Practice of Peace in Sweden--A reflection on the Issue

Anu Parmar anuparmar at scastrategies.com
Sun Dec 5 15:40:21 PST 2004


Therese wrote
"I want to ask you, Paul, to share with us how you think we might
> encourage evolution into different states of being but I venture to
> guess that I already know at least part of your answer.  Open space."
" Hold fast to visions of peace.  What else can we do?"

More than envisioning peace, WE CAN:
-    START the change within OURSELVES first.  Every thought of conflict we
have within ourselves, our families, our neighbours, our work and everything
else in     the concentric circles of life - we disrupt and unsettle the
peaceful state of our environment.  We ARE 'them', the 'society'.  With 6
billion of us walking around disrupting the peace in our own little worlds,
is it really any wonder when it all froths into the big nuclear mushrooms
hanging over our heads. And then we all look up at the horror, point our
fingers to him, her, it and them and say you did it.  We are 'they'.
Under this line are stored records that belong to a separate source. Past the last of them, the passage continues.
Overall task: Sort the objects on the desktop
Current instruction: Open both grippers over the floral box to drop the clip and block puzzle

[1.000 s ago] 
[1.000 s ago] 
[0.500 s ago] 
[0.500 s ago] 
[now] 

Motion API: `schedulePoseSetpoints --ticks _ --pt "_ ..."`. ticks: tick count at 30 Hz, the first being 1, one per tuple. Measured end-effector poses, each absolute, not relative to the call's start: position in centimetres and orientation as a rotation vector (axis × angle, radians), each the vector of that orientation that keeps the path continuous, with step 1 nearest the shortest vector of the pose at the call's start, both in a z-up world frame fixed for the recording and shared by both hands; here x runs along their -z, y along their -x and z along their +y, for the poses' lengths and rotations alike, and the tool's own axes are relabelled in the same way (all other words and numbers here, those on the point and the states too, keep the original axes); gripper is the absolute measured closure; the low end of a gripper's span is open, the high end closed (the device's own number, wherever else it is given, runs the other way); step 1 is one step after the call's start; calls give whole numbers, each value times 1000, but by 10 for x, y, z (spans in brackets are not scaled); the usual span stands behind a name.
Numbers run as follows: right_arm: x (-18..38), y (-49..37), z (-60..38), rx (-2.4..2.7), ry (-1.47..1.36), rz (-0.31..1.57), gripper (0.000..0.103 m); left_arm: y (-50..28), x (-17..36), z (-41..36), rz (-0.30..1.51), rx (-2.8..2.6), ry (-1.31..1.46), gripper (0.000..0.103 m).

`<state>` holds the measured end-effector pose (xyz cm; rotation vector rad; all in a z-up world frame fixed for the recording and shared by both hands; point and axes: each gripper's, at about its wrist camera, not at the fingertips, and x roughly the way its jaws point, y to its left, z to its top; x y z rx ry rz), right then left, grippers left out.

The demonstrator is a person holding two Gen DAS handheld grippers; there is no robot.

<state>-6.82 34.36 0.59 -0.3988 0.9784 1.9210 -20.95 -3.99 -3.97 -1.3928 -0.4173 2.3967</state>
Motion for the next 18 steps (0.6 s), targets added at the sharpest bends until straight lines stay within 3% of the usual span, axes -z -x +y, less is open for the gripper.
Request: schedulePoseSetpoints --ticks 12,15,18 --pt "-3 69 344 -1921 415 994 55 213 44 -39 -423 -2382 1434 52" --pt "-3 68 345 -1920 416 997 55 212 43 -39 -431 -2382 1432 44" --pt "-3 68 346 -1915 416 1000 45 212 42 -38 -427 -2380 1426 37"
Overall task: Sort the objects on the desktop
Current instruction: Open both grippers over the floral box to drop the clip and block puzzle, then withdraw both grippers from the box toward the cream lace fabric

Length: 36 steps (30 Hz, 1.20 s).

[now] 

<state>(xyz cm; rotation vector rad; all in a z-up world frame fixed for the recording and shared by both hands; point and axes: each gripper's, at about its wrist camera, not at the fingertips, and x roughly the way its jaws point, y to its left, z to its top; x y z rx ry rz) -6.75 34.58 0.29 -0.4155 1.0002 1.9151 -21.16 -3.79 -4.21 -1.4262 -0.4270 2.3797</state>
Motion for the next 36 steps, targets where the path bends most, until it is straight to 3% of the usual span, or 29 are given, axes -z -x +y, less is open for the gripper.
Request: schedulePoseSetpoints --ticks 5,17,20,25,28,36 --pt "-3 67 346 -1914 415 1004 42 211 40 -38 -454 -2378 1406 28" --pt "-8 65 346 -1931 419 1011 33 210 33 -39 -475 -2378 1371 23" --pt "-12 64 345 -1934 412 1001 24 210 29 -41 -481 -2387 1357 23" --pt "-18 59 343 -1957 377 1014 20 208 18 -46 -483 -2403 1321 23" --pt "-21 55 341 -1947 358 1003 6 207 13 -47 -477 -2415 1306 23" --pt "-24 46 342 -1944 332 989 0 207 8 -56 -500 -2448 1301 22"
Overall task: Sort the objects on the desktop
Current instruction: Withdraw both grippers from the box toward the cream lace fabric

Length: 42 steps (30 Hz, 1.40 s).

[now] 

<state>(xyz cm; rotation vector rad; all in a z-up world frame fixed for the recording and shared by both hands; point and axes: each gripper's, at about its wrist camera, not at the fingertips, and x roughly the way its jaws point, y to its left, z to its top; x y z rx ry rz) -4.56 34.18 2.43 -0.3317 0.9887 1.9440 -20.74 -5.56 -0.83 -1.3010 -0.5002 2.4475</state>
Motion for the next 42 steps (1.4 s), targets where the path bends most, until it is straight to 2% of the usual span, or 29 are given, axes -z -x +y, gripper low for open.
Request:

-    FACILITATE the emergence of peace first within ourselves - that is the
toughest to do - but that is the only way we ourselves emerge into a
different 'state of being'.  What I mean by this is; truly living an 'open
space' life (far beyond just our jobs of OS Facilitators). For me 'Open
Space' living is allowing ourselves the space in which we experiences all -
good, bad and ugly - digest what we need, gently put aside what we don't
(without judgements, biases, bitterness, superiority or inferiority
complexes, prejudices et al).   Resisting the temptations to 'help' the poor
souls who don't get it.  this kind of help assumes a position of us being
the enlightened and them being the ignorant.  All we should do is 'share'
our joy of times when we were able to overcome the 'battle in ourselves
between Mine and Thine'.  The more we practice the 'all oneness' and resist
the 'myness and yourness' - the better we will get at it - individually and
bit by bit collectively.

                The wise old Chief said to his grandson ' there are two
immortal wolves in our hearts always ferociously fighting each other.
                One wolf is called "I like to" and the other is called "I
should".  Grandson says "Grandfather, which one wins?.
                The wise old Chief answers "The one we feed the most, wins."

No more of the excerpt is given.